A! Magazine for the Arts

Mark Powell

Mark Powell

Political thriller writer speaks in Abingdon

January 24, 2022

Mark Powell, one of the most accomplished and prolific of young Appalachian novelists, is the guest speaker in the Sunday with Friends series Sunday, Feb. 13, at 3 p.m. in the conference room of the Washington County Public Library.

Most of Powell’s seven novels are political thrillers, reminiscent of Robert Stone. “Firebird,” set during the Russian-Ukrainian conflict, takes you into the world of arms dealers, political operatives, Ivy League criminals and a hedge fund billionaire who aspires to the presidency.

His new novel, “Lioness,” deals with an act of eco-terrorism in Southwest Virginia. In the fall of 2018, a bomb goes off at a water-bottling plant, an incident the FBI declares an act of ecoterrorism. Arrested at the scene is Chris Bright, a mountain hermit with a long history of activism. Unaccounted for — and presumed dead — is Mara Wood, an installation artist who in the last two years has lost her son and left her husband.

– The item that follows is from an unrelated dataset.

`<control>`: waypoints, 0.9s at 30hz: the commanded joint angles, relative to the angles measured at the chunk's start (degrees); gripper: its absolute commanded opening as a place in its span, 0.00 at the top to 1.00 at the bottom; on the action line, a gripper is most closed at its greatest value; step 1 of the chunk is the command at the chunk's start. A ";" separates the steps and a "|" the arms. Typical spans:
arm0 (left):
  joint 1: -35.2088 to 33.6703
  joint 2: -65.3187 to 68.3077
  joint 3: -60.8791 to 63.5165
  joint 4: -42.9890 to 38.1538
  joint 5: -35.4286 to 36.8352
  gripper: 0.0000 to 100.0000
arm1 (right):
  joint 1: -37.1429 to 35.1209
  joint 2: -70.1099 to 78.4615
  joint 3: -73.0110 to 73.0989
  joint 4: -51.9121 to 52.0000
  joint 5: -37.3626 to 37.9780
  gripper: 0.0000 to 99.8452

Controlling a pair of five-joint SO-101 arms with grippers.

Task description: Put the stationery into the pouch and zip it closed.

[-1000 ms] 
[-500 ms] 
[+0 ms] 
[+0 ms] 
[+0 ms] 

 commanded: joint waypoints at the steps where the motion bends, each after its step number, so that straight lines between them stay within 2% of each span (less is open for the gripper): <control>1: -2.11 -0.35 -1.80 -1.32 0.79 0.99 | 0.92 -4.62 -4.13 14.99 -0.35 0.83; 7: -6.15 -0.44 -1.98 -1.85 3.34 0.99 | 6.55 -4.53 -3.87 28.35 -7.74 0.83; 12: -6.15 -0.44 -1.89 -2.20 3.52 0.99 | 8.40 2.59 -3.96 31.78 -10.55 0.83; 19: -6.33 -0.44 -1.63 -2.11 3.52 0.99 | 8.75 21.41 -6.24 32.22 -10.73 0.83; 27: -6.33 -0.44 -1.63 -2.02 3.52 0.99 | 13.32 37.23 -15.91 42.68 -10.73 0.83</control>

But Mara’s estranged husband David cannot quite believe she is dead, and as he goes about reconstructing the story of what happened, he begins to imagine an alternate narrative — one in which their son doesn’t die, and his wife doesn’t leave him, one in which his wife doesn’t carry on a secret relationship with Chris Bright, a man bent on fighting back against the environmental destruction of his Appalachian home.

“Lioness” is a page-turning, heart-wrenching examination of extremism: What pushes people to act violently, and is that violence ever justified?

Powell was educated at the Citadel, University of South Carolina and Yale Divinity School. He directs the creative writing program at Appalachian State University.